The next thing she knew, “they got into it. They were chasing him. My husband ran. He threw his phone at them to try to defend himself. It was just so quick . . . There was so much blood,” she said.

The killer then fled.

And remains at large.

Was this lethal confrontation avoidable? Perhaps. Would it have turned out differently if Mr. Carroll had been armed? Perhaps. Shooting a lead bullet at, say, 1000 feet per second is a lot more likely to stop a knife-wielding pursuer than a hand-thrown cell phone. According to his widow, Mr. Carroll was the kind of American who wouldn’t have hesitated to use a firearm in defense of innocent life.

Carroll was a devout Catholic and dedicated family man who was “gentle and friendly, but he was tough,” his wife said. “If you came to his face, he was a man’s man. He was someone you could walk down the street with, and if someone was trying to hurt you, he would defend you.”

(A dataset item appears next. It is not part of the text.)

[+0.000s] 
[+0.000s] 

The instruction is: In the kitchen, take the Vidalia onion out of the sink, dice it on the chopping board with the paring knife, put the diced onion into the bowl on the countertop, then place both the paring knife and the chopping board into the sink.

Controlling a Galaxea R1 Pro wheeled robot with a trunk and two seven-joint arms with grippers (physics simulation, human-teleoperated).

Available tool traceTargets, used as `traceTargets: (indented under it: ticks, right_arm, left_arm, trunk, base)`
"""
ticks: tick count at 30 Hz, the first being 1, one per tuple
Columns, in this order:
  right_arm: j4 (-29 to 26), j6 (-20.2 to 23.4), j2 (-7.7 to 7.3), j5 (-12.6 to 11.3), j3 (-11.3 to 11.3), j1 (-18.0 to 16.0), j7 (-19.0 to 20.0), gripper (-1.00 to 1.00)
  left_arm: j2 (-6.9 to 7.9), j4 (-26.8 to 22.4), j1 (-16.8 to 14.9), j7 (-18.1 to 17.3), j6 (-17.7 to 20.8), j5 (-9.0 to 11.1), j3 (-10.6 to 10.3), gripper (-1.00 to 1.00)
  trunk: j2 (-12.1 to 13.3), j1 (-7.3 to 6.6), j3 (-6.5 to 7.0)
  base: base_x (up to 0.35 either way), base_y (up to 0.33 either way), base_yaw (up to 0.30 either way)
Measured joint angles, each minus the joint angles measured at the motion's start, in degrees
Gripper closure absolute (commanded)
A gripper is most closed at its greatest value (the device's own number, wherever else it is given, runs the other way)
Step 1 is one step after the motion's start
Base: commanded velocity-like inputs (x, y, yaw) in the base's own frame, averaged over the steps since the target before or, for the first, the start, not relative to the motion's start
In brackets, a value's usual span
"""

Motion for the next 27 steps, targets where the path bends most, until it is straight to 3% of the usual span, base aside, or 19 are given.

With what? His good looks? Sorry, but given New York City’s rigid gun control regime — which doesn’t include reciprocity with the Lone Star (or any other) State — Mr. Carroll was left defenseless against a lethal threat. 

Our sympathies go to Mr. Carroll’s friends and family. We have no sympathy for the voters who support gun control in New York City, or the cynical politicians, police and bureaucrats who defend and promote civilian disarmament. They are not directly responsible for the loss of another innocent life to a violent assault, but neither are they blameless.